Go through the listing below and return each line that includes "camera".

-- Provided information follows --

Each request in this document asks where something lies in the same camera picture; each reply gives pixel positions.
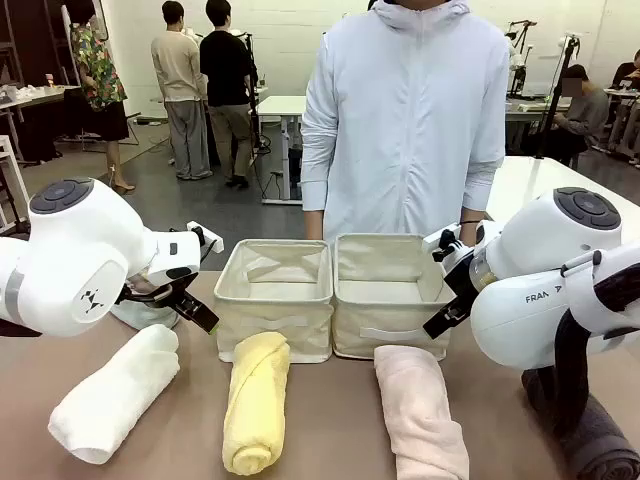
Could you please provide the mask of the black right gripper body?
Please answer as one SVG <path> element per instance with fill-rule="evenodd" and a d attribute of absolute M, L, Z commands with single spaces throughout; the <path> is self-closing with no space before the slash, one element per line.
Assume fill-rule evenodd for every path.
<path fill-rule="evenodd" d="M 479 291 L 472 282 L 471 265 L 476 255 L 473 249 L 445 249 L 442 267 L 444 281 L 455 293 L 456 299 L 473 303 Z"/>

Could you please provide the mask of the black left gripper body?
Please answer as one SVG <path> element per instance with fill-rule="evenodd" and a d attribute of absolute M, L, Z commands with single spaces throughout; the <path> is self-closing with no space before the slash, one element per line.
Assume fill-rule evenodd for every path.
<path fill-rule="evenodd" d="M 187 275 L 157 287 L 149 293 L 135 292 L 128 285 L 124 285 L 118 296 L 118 303 L 131 301 L 153 308 L 196 308 L 199 301 L 187 291 L 195 279 L 196 275 Z"/>

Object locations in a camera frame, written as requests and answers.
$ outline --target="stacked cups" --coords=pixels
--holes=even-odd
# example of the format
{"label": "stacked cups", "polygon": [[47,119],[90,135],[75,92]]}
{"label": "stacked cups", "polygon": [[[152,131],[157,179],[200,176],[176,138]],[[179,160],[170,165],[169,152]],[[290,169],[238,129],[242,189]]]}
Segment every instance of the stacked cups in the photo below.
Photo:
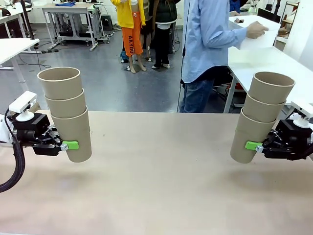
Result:
{"label": "stacked cups", "polygon": [[37,76],[61,139],[78,141],[79,149],[67,150],[68,158],[75,163],[86,161],[92,152],[88,109],[80,71],[59,67],[44,70]]}
{"label": "stacked cups", "polygon": [[230,150],[234,160],[239,163],[252,161],[256,151],[245,149],[247,141],[264,141],[294,85],[291,78],[278,73],[254,75]]}

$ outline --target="blue jeans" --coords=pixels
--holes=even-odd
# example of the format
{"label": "blue jeans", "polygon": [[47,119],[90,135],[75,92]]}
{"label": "blue jeans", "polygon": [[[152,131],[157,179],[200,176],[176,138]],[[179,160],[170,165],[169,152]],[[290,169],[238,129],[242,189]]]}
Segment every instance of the blue jeans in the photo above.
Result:
{"label": "blue jeans", "polygon": [[214,79],[185,84],[180,113],[203,113],[209,100],[213,83]]}

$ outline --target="mannequin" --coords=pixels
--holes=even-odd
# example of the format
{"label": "mannequin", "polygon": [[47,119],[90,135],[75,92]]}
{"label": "mannequin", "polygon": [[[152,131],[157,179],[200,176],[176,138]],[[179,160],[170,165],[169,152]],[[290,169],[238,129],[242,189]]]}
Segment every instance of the mannequin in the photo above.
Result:
{"label": "mannequin", "polygon": [[132,73],[136,73],[133,64],[133,55],[137,55],[138,64],[142,71],[146,68],[142,64],[143,53],[140,43],[140,29],[146,24],[143,10],[143,0],[111,0],[117,9],[118,24],[122,27],[124,47],[129,58]]}

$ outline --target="black monitor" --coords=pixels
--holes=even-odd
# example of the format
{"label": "black monitor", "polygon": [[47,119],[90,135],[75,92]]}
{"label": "black monitor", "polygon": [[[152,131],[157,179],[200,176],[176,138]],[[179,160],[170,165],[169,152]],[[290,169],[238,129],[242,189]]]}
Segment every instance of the black monitor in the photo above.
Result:
{"label": "black monitor", "polygon": [[268,19],[270,21],[274,21],[274,22],[280,24],[280,16],[274,16],[274,14],[271,13],[270,11],[267,11],[267,10],[259,8],[258,16],[261,16],[261,17],[263,17],[265,19]]}

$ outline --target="shoe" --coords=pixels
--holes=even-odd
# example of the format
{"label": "shoe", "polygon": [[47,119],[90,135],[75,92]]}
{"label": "shoe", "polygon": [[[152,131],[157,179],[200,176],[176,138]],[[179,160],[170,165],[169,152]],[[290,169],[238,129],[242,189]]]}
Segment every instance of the shoe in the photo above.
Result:
{"label": "shoe", "polygon": [[156,67],[155,65],[152,66],[153,70],[159,70],[161,67]]}

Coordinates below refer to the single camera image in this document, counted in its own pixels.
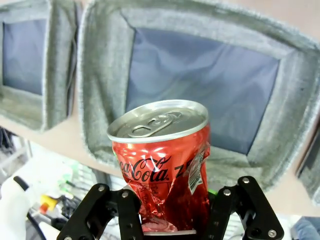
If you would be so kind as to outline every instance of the red can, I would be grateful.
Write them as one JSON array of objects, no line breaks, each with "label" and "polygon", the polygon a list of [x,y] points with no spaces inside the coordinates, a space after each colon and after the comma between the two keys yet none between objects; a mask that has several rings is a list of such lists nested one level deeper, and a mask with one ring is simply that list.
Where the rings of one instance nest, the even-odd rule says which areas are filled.
[{"label": "red can", "polygon": [[108,128],[125,181],[141,200],[144,231],[202,231],[209,214],[207,109],[166,100],[127,112]]}]

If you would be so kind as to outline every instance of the can lid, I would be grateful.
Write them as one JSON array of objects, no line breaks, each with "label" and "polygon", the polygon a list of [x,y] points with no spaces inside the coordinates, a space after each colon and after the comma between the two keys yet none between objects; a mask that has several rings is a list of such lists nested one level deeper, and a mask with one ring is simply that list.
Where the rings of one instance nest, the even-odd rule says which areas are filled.
[{"label": "can lid", "polygon": [[165,100],[137,107],[107,129],[110,140],[118,143],[154,143],[182,138],[204,128],[208,110],[189,100]]}]

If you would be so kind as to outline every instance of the bolt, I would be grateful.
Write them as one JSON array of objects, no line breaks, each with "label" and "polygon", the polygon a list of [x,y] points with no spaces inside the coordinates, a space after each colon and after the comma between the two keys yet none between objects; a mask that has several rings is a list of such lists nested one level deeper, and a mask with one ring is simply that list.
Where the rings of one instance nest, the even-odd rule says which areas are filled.
[{"label": "bolt", "polygon": [[274,237],[277,236],[277,232],[275,230],[270,230],[268,232],[268,235],[269,235],[270,238],[274,238]]},{"label": "bolt", "polygon": [[250,181],[249,181],[249,179],[248,179],[247,177],[244,177],[244,178],[242,179],[242,181],[243,181],[245,184],[250,183]]},{"label": "bolt", "polygon": [[231,195],[231,191],[229,189],[225,189],[223,191],[223,194],[226,195],[226,196],[230,196]]},{"label": "bolt", "polygon": [[98,190],[99,190],[99,192],[102,192],[103,190],[105,190],[105,187],[104,187],[104,186],[100,186],[100,187],[98,188]]},{"label": "bolt", "polygon": [[126,198],[126,197],[128,197],[128,196],[129,196],[129,193],[128,193],[127,191],[125,191],[125,192],[122,193],[122,197],[123,197],[123,198]]}]

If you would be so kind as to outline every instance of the padded box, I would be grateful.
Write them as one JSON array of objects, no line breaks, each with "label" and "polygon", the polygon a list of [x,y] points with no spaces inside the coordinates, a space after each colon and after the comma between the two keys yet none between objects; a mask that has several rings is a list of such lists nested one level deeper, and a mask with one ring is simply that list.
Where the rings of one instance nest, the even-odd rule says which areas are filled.
[{"label": "padded box", "polygon": [[205,105],[209,186],[254,176],[273,187],[320,109],[319,44],[211,0],[93,0],[79,36],[79,114],[93,158],[118,166],[108,125],[154,101]]},{"label": "padded box", "polygon": [[0,6],[0,114],[45,131],[72,109],[77,5],[23,0]]},{"label": "padded box", "polygon": [[313,203],[320,206],[320,128],[298,171],[298,177],[305,186]]}]

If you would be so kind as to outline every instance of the black cable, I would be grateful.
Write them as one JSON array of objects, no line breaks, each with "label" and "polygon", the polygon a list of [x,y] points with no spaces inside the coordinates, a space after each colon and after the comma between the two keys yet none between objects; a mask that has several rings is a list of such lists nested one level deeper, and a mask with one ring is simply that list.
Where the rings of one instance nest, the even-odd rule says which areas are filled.
[{"label": "black cable", "polygon": [[41,228],[39,227],[38,222],[34,219],[33,216],[31,216],[30,212],[27,213],[26,217],[29,219],[30,223],[36,230],[36,232],[39,234],[41,240],[46,240],[46,237],[44,233],[42,232]]},{"label": "black cable", "polygon": [[[29,188],[29,185],[19,176],[15,176],[13,180],[19,184],[19,186],[23,189],[23,191],[26,191]],[[27,213],[26,217],[29,219],[30,223],[36,230],[36,232],[39,234],[41,240],[46,240],[46,237],[44,233],[42,232],[41,228],[39,227],[38,222],[34,219],[33,216],[31,216],[30,212]]]}]

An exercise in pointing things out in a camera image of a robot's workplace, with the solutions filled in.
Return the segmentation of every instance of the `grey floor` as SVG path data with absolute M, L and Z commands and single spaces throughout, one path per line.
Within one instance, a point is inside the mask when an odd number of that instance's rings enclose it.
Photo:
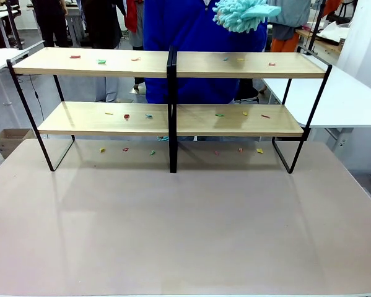
M 39 34 L 36 30 L 23 30 L 20 31 L 20 37 L 25 39 L 25 47 L 31 46 L 40 40 Z M 121 48 L 131 50 L 131 46 L 127 40 L 123 40 Z M 26 128 L 31 127 L 31 123 L 25 113 L 24 107 L 20 101 L 19 95 L 14 87 L 13 81 L 7 69 L 0 72 L 0 77 L 3 84 L 6 86 L 6 93 L 8 94 L 12 105 L 4 106 L 3 98 L 0 91 L 0 132 L 4 128 Z M 47 117 L 60 102 L 58 91 L 52 76 L 47 75 L 31 75 L 19 77 L 20 85 L 27 99 L 28 105 L 32 112 L 33 118 L 37 125 L 43 121 L 43 116 Z M 94 79 L 93 77 L 59 77 L 61 88 L 63 89 L 64 97 L 67 101 L 94 101 Z M 118 98 L 124 101 L 133 101 L 134 103 L 146 102 L 145 95 L 130 94 L 133 87 L 134 80 L 132 77 L 119 78 L 119 95 Z M 33 86 L 38 93 L 41 103 L 42 112 L 38 101 L 35 97 Z M 262 81 L 255 80 L 254 87 L 260 89 L 263 86 Z M 270 93 L 266 91 L 264 95 L 260 95 L 260 104 L 267 104 Z M 78 137 L 88 139 L 121 139 L 121 140 L 154 140 L 155 137 Z M 356 180 L 363 186 L 371 195 L 371 175 L 369 174 L 354 174 Z

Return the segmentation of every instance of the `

-- Provided information concluded --

*Exercise solution*:
Each request in this document asks where something lies in the same camera picture; each reply gives pixel positions.
Object locations in a camera frame, written as requests and answers.
Coordinates below refer to the single camera image in this document, counted in its own pixels.
An exercise in pointing things out in a camera image of a robot's workplace, with the solutions filled in.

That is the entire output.